Sunday, 22 May 2016

The brain may not be a digital computer, but it sure ain't "empty"

The following article ("The empty brain" by Robert Epstein) came up in my circle of Cognitive Science friends from university on Facebook. Normally I am sympathetic to viewpoints that try to show that the brain is not a digital computer, or doesn't have a von Neumann architecture. All of these ideas are quite outdated and we probably don't have to be beating the dead horse anymore at this point. Although the article started off that way, it quickly took a turn into some very strange territory, a quite reductionistic take on what the brain is "doing". The author became apparently hell-bent on saying that nothing ever happens in the brain at all, that the only intelligent behaviour is vis-a-vis interactions with the world. The "How and where, after all, is the memory stored in the cell?" is a shocking question and dead giveaway. For starters, there is such a thing called synaptic plasticity, dendritic remodelling, and ion channel and receptor expression/recycling, all of which serve to change the neuron's input/output function as a function of experience. How can these things be so blatantly ignored when discussing the question of memory formation in the brain?
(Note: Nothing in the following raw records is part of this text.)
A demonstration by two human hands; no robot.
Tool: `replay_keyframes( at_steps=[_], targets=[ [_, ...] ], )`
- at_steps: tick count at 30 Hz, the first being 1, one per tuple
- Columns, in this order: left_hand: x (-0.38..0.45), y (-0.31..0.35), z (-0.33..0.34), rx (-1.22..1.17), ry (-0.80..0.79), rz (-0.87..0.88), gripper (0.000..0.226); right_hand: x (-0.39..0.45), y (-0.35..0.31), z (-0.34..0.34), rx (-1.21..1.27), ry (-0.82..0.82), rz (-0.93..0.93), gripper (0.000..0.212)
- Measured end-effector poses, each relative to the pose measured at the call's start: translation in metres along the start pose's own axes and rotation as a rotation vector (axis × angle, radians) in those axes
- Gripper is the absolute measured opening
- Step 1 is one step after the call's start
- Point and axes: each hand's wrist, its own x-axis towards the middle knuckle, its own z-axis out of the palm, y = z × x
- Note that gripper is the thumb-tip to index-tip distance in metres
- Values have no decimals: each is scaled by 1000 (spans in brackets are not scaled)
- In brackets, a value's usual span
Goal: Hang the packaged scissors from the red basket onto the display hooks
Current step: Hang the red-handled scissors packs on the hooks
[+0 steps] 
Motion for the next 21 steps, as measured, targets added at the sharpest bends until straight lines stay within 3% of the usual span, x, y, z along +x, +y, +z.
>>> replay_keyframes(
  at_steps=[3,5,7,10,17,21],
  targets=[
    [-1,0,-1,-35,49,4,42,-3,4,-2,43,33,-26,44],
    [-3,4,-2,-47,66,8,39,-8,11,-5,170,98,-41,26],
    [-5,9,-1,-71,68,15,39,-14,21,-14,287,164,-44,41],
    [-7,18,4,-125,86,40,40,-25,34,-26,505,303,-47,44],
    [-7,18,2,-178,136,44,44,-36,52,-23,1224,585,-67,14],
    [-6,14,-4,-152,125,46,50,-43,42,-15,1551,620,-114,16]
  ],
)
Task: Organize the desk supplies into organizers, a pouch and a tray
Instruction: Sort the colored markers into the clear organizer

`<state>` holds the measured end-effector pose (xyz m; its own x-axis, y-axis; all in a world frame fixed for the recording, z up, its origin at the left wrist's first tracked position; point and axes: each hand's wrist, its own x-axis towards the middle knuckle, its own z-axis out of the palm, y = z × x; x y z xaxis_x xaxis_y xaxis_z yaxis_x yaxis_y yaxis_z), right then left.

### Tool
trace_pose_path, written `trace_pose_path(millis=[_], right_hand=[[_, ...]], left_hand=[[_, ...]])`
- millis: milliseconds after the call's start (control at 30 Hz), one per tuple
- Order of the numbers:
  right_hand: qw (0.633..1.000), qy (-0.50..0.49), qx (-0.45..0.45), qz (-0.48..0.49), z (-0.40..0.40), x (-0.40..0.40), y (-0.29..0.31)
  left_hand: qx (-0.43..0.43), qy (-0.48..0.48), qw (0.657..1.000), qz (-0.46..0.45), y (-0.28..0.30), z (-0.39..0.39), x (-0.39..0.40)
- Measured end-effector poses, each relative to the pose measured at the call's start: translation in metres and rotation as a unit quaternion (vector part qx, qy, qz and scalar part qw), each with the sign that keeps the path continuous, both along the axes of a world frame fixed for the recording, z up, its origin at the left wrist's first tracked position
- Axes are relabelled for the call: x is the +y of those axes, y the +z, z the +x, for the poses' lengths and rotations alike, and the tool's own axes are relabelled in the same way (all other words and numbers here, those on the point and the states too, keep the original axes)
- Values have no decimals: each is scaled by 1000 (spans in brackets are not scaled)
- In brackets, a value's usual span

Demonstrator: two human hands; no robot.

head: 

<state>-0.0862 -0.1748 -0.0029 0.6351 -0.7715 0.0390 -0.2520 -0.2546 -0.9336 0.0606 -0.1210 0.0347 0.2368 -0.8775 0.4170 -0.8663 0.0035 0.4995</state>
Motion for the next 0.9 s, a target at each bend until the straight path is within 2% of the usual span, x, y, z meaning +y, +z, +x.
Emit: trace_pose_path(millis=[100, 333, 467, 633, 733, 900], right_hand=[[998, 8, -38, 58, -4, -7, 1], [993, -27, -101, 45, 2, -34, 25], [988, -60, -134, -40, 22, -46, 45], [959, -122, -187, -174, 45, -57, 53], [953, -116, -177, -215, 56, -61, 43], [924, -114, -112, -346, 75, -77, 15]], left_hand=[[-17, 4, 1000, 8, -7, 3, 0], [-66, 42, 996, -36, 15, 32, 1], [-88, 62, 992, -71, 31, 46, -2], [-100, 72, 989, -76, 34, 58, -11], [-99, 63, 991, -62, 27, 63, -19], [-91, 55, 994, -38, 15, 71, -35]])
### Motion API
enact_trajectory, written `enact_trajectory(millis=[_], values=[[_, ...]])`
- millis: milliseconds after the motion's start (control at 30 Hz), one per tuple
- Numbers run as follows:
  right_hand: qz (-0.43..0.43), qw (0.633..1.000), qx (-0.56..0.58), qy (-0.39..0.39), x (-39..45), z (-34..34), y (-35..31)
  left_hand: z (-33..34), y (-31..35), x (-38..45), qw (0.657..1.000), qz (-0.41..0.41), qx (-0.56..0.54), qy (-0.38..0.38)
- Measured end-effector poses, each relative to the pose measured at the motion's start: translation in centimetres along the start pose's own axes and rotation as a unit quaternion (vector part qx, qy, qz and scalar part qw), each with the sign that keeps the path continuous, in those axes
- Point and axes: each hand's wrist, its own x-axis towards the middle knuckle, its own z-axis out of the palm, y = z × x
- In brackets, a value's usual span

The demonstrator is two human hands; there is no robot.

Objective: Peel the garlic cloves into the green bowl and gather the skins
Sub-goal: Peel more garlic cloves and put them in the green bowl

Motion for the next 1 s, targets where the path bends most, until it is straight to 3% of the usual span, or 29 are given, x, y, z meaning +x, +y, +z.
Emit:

Regarding the whole "there are no algorithms, encoders, decoders, ..." bit (paraphrasing), this is also eyebrow-raising. When light enters the eye and hits the retina, the pattern and intensity of light gets converted into a series of action potentials. Why would you not call that an analog-digital converter? Also, most neurons exhibit idiosyncrasies in how they respond to different types of synaptic input. Some neurons suppress low frequency inputs, only responding to high frequency ones, or vice versa. These are, quite literally, high-pass and low-pass filters, respectively. All components of information processing systems. And we're not even getting into what we know so far regarding neural circuits, all of which strongly indicate that information processing is taking place, yes, even representation, storage, retrieval, etc.

Insofar as some patterns of electrical activity are manifested in response to particular configurations of sensory input, we are allowed, or even obligated, to say that information is being processed and transformed, so that certain patterns of (sensory) inputs can then lead to patterns of (motor) output that facilitate survival of the organism in an uncertain environment. It's kind of the point of having a central nervous system in the first place. Or is the author assuming that the brain does absolutely, literally nothing? Maybe he takes a page out of Aristotle's book and believes it's a giant radiator. This is the only way he can get away with his audacious and, frankly, ignorant statements. By "ignorant" I simply mean that his arguments would not be formulatable had he read the most rudimentary "Neuro 101 for dummies" type textbook from the past 25 years.

And this isn't even getting into deeper philosophical questions of different kinds of information processing and the nature of representation, or anything like that.